WORK REQUIRED.
Copy word for word, please, the lines of the entries below running from the one containing "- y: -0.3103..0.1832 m" to the one containing "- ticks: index", both ends included.

RECORDS.

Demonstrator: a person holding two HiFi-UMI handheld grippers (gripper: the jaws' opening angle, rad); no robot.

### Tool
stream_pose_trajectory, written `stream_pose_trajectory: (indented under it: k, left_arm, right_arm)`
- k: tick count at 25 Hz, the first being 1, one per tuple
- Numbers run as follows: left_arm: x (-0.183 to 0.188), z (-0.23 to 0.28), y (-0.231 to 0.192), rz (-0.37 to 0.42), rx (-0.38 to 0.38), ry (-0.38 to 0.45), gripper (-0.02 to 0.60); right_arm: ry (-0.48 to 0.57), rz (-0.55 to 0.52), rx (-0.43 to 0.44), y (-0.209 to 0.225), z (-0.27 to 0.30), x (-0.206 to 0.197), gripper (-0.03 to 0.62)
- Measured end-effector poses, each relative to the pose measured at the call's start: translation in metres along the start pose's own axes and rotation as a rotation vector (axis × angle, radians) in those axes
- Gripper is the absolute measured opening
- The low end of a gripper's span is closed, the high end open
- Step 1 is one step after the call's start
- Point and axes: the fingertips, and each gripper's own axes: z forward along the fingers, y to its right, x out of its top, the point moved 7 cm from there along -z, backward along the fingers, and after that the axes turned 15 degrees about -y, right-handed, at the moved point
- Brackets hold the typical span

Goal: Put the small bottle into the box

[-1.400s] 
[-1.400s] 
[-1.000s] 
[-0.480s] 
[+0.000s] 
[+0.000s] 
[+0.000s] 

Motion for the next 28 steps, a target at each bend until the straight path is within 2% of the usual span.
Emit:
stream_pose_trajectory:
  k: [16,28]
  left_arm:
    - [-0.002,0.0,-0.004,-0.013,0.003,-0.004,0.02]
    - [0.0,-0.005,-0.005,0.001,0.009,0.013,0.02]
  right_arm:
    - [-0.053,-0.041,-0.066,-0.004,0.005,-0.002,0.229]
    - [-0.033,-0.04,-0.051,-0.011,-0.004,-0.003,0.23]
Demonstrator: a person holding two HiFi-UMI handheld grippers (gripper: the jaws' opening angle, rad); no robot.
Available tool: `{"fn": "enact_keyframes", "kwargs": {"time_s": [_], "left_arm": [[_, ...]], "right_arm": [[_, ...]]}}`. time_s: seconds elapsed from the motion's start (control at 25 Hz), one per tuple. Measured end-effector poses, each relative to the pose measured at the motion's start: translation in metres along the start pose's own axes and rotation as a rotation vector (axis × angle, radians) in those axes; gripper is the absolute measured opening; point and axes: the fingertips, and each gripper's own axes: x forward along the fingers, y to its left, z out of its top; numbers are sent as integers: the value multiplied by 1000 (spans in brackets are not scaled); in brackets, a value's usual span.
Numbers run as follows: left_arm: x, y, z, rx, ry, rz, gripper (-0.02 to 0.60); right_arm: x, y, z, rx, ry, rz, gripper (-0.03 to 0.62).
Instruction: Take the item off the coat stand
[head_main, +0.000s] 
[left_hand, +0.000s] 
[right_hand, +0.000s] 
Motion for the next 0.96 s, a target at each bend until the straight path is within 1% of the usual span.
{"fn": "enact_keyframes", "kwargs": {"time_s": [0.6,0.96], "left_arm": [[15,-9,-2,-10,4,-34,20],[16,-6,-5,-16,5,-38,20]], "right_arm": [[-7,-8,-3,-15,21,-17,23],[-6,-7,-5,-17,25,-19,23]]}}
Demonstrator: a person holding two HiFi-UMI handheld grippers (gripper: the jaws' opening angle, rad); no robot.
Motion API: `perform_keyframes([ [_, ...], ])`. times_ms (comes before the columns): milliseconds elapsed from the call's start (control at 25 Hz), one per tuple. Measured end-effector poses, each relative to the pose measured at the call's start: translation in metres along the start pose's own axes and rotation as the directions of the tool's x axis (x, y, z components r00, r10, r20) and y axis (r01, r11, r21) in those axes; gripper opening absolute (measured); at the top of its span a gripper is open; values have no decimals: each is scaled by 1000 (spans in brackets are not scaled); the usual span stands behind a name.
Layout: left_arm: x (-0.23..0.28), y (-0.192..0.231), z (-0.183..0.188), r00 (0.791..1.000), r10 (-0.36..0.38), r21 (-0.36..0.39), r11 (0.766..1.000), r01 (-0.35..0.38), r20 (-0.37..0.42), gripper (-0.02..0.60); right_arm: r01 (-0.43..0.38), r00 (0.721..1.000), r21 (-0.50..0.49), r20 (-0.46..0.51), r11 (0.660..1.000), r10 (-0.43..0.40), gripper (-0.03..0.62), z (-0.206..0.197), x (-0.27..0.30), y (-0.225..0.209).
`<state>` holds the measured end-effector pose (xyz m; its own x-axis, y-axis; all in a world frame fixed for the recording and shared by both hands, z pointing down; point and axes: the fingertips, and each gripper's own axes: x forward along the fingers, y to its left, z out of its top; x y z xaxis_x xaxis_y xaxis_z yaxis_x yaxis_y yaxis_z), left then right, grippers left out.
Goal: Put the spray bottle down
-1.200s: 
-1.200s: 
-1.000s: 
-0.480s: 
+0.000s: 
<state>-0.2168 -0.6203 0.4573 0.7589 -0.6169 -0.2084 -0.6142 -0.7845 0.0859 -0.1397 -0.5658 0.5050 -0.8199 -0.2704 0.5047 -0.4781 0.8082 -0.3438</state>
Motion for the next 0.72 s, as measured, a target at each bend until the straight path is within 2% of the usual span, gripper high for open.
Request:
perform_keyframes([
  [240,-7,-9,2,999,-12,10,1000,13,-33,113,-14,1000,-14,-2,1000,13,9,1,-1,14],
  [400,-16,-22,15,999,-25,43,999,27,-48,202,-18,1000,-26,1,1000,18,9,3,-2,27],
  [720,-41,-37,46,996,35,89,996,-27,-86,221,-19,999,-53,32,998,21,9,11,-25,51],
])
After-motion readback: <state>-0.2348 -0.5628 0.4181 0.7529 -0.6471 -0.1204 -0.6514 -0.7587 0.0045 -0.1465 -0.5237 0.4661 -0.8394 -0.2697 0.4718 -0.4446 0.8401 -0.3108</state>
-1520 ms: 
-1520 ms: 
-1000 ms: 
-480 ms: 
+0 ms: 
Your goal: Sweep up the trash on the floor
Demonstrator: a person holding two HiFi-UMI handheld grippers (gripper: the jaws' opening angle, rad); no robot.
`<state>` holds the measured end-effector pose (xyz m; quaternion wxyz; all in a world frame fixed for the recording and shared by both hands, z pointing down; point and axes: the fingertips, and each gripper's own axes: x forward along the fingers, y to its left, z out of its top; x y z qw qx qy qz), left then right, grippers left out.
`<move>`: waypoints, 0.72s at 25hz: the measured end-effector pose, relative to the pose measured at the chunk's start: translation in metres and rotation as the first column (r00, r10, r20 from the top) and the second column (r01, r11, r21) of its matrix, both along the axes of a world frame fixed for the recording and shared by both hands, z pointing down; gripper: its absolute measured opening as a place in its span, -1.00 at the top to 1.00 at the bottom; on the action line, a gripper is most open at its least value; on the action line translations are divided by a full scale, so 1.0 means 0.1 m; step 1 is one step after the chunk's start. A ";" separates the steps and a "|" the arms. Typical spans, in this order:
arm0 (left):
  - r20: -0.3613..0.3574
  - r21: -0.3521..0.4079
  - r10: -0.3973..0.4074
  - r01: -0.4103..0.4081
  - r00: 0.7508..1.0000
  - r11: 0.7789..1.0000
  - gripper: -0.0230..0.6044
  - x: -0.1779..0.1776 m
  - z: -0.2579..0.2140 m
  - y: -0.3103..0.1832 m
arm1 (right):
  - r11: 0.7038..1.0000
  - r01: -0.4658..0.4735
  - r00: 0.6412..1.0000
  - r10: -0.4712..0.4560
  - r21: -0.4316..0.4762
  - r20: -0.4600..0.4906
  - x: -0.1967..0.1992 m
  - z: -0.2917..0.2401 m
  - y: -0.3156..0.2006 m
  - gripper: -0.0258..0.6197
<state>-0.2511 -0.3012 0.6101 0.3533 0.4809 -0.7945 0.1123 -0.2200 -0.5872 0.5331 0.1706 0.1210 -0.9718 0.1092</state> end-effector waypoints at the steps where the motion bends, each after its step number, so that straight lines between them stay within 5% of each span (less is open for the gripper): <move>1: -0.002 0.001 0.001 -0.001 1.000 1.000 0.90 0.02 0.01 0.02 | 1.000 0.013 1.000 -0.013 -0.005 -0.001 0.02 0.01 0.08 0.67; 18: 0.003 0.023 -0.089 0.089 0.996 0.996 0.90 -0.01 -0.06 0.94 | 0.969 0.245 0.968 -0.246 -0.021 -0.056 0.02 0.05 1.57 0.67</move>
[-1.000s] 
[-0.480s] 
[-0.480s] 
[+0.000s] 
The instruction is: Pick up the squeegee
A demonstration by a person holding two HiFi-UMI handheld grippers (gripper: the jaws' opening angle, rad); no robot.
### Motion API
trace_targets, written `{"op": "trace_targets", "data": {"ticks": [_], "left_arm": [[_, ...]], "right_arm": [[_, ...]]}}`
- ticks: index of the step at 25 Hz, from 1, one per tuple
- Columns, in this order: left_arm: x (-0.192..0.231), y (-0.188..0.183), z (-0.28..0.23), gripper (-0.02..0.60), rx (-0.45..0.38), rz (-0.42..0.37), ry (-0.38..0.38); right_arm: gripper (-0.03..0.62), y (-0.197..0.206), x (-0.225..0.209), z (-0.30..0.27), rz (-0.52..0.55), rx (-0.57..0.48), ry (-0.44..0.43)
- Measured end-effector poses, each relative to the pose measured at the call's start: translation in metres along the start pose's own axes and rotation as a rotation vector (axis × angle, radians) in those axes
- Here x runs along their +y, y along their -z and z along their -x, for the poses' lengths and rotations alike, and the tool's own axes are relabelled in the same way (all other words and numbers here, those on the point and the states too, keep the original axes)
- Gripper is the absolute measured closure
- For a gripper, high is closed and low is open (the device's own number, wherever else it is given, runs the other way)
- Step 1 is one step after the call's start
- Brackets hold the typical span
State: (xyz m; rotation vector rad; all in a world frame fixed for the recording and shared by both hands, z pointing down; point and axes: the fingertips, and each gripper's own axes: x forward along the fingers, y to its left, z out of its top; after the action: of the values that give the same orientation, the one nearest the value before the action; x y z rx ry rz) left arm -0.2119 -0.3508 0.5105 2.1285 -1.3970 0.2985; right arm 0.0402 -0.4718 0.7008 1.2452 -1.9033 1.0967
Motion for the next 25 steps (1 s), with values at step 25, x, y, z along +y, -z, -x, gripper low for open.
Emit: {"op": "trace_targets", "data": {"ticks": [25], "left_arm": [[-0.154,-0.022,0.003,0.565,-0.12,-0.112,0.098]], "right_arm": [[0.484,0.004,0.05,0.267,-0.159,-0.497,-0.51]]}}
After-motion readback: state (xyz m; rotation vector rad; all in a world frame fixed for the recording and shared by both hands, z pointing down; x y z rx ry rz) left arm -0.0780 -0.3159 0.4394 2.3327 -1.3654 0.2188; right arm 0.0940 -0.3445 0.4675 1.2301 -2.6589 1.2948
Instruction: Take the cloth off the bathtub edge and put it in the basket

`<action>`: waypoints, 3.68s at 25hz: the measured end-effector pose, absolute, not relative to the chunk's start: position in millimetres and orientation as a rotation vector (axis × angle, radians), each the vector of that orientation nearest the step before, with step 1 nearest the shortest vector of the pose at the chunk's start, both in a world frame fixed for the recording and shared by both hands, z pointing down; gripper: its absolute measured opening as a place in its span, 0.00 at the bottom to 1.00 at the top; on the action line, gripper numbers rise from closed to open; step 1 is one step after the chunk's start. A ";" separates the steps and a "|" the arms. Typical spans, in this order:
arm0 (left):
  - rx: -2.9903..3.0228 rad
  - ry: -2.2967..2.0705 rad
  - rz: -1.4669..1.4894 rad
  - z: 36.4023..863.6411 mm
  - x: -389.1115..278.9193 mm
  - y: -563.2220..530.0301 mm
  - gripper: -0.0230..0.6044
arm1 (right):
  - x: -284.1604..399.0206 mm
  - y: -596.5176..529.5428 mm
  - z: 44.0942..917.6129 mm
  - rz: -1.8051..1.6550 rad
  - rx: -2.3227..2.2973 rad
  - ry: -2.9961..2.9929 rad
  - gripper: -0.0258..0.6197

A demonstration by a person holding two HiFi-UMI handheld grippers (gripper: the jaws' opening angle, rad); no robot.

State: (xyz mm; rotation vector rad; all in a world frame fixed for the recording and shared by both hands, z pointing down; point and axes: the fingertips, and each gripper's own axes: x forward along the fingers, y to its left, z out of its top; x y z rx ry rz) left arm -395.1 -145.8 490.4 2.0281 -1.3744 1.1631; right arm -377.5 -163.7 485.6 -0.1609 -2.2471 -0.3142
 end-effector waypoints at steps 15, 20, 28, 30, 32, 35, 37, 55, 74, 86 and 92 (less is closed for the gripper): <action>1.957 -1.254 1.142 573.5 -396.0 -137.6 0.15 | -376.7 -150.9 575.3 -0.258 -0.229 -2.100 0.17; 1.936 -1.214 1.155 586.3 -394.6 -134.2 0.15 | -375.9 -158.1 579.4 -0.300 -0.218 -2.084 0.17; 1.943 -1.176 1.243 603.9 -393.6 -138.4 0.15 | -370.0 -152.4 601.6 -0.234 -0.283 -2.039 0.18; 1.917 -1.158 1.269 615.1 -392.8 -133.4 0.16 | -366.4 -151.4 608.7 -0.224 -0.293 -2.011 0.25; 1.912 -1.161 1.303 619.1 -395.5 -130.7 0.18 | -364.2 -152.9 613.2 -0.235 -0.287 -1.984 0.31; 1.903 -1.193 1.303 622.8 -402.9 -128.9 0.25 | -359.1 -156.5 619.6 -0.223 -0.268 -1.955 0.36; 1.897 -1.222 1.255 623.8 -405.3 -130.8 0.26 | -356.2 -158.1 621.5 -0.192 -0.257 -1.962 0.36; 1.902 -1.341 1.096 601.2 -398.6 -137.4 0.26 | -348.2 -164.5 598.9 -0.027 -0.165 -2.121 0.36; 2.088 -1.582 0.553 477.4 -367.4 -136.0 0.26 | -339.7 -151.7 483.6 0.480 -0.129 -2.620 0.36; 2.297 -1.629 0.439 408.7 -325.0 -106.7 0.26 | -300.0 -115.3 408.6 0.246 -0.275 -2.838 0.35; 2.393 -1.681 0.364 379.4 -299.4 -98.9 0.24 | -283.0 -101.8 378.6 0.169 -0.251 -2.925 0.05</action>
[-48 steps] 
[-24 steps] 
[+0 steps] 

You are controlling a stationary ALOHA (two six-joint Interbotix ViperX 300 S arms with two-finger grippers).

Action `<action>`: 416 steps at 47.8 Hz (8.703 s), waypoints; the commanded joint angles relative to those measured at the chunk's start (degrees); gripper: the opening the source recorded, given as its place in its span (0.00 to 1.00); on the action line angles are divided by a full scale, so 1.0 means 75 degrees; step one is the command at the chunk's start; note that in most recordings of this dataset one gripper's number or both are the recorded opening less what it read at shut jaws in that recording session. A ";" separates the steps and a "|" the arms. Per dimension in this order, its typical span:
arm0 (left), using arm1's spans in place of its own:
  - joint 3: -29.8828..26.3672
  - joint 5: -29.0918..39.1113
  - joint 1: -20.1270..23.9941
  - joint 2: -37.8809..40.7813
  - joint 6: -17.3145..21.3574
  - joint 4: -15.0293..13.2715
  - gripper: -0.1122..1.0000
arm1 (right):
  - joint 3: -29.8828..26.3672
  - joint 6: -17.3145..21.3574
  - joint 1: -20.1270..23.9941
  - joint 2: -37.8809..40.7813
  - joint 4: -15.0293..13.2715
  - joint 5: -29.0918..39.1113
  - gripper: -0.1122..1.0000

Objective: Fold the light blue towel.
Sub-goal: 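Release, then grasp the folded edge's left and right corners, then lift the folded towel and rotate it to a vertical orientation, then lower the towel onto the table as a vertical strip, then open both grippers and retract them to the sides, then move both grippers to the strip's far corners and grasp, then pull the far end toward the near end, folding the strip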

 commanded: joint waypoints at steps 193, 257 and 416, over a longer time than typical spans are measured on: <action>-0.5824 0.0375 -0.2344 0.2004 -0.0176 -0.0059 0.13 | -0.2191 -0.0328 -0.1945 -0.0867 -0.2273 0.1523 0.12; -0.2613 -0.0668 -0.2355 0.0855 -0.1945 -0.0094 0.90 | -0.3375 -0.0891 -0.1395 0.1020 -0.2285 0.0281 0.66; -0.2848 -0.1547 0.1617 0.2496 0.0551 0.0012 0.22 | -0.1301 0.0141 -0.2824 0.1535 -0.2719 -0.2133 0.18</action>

THE COMPLETED TASK.
  - y: -0.3103..0.1832 m
arm1 (right):
  - r11: 0.7038..1.0000
  - r01: -0.4658..0.4735
  - r00: 0.6412..1.0000
  - r10: -0.4712..0.4560
  - r21: -0.4316..0.4762
  - r20: -0.4600..0.4906
  - x: -0.1967..0.1992 m
  - z: -0.2917..0.2401 m
  - y: -0.3156..0.2006 m
  - gripper: -0.0258..0.6197
<state>-0.2511 -0.3012 0.6101 0.3533 0.4809 -0.7945 0.1123 -0.2200 -0.5872 0.5331 0.1706 0.1210 -0.9718 0.1092</state> end-effector waypoints at the steps where the motion bends, each after its step number, so that straight lines between them stay within 5% of each span (less is open for the gripper): <move>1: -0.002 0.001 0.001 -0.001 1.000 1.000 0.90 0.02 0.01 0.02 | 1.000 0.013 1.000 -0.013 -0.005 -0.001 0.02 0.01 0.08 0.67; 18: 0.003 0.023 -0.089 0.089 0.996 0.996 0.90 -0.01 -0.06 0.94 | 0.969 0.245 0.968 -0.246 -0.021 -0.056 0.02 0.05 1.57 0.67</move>
[-1.000s] 
[-0.480s] 
[-0.480s] 
[+0.000s] 
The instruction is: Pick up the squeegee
A demonstration by a person holding two HiFi-UMI handheld grippers (gripper: the jaws' opening angle, rad); no robot.
### Motion API
trace_targets, written `{"op": "trace_targets", "data": {"ticks": [_], "left_arm": [[_, ...]], "right_arm": [[_, ...]]}}`
- ticks: index of the step at 25 Hz, from 1, one per tuple

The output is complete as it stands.